Calibrating Adaptive Smoothing Methods for Freeway Traffic Reconstruction

TL;DR

This paper introduces a Python implementation of the adaptive smoothing method for freeway traffic reconstruction, with end-to-end calibration using real-world data, and provides benchmark metrics and analysis of its performance.

Contribution

It presents a calibrated, reproducible ASM implementation in PyTorch, enabling improved traffic state reconstruction and benchmarking across multiple freeways.

Findings

The calibrated ASM achieves accurate traffic reconstruction.

The implementation facilitates integration with deep learning methods.

Benchmark metrics are established for evaluating traffic reconstruction.

Abstract

The adaptive smoothing method (ASM) is a widely used approach for traffic state reconstruction. This article presents a Python implementation of ASM, featuring end-to-end calibration using real-world ground truth data.

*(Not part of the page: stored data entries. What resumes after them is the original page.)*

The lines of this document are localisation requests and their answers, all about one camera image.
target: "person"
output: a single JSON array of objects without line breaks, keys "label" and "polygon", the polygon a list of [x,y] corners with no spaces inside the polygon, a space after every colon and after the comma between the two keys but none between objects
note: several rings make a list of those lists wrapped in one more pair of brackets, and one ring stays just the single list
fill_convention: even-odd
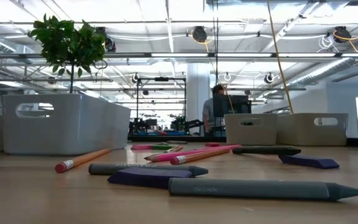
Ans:
[{"label": "person", "polygon": [[[221,84],[216,85],[212,89],[212,95],[224,95],[224,87]],[[205,136],[213,136],[213,131],[221,130],[223,119],[215,119],[213,105],[213,97],[204,102],[203,122]]]}]

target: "table surface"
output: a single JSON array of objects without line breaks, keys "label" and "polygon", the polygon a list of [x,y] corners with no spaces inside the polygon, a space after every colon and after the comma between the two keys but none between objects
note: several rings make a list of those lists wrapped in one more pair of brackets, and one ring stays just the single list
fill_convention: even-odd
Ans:
[{"label": "table surface", "polygon": [[[358,188],[358,148],[300,149],[333,158],[341,168],[292,166],[277,156],[249,154],[224,154],[189,164],[209,169],[197,178],[315,180]],[[143,158],[153,152],[160,151],[132,151],[127,146],[63,174],[53,167],[67,157],[0,154],[0,223],[358,223],[358,197],[339,202],[180,197],[162,189],[109,184],[108,176],[88,174],[92,162],[145,164]]]}]

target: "white column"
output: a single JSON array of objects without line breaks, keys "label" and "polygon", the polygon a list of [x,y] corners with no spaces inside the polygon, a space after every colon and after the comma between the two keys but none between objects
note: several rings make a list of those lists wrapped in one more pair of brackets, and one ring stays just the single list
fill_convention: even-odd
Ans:
[{"label": "white column", "polygon": [[211,96],[209,89],[210,70],[211,65],[208,63],[187,64],[186,118],[188,121],[203,120],[204,102]]}]

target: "tree trunk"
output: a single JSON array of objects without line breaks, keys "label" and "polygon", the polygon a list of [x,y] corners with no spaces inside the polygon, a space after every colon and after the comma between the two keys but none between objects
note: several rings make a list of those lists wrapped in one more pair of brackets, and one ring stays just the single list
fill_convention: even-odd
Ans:
[{"label": "tree trunk", "polygon": [[74,85],[74,65],[71,65],[70,93],[73,93],[73,85]]}]

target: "desk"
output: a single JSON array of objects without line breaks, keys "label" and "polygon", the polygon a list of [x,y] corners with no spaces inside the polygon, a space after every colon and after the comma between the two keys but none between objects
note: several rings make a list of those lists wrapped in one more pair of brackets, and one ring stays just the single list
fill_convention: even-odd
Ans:
[{"label": "desk", "polygon": [[[127,148],[92,162],[146,163],[143,157],[151,154]],[[275,156],[232,154],[191,164],[209,169],[198,178],[322,180],[358,188],[358,148],[300,148],[304,154],[331,157],[341,168],[320,170],[282,164]],[[56,174],[54,165],[64,159],[0,154],[0,223],[358,223],[358,197],[336,203],[174,197],[166,190],[108,184],[107,176],[88,174],[89,163]]]}]

The calibration is formulated as a parameterized kernel optimization problem. The model is calibrated using data from a full-state observation testbed, with input from a sparse radar sensor network. The implementation is developed in PyTorch, enabling integration with various deep learning methods. We evaluate the results in terms of speed distribution, spatio-temporal error distribution, and spatial error to provide benchmark metrics for the traffic reconstruction problem. We further demonstrate the usability of the calibrated method across multiple freeways. Finally, we discuss the challenges of reproducibility in general traffic model calibration and the limitations of ASM. This article is reproducible and can serve as a benchmark for various freeway operation tasks.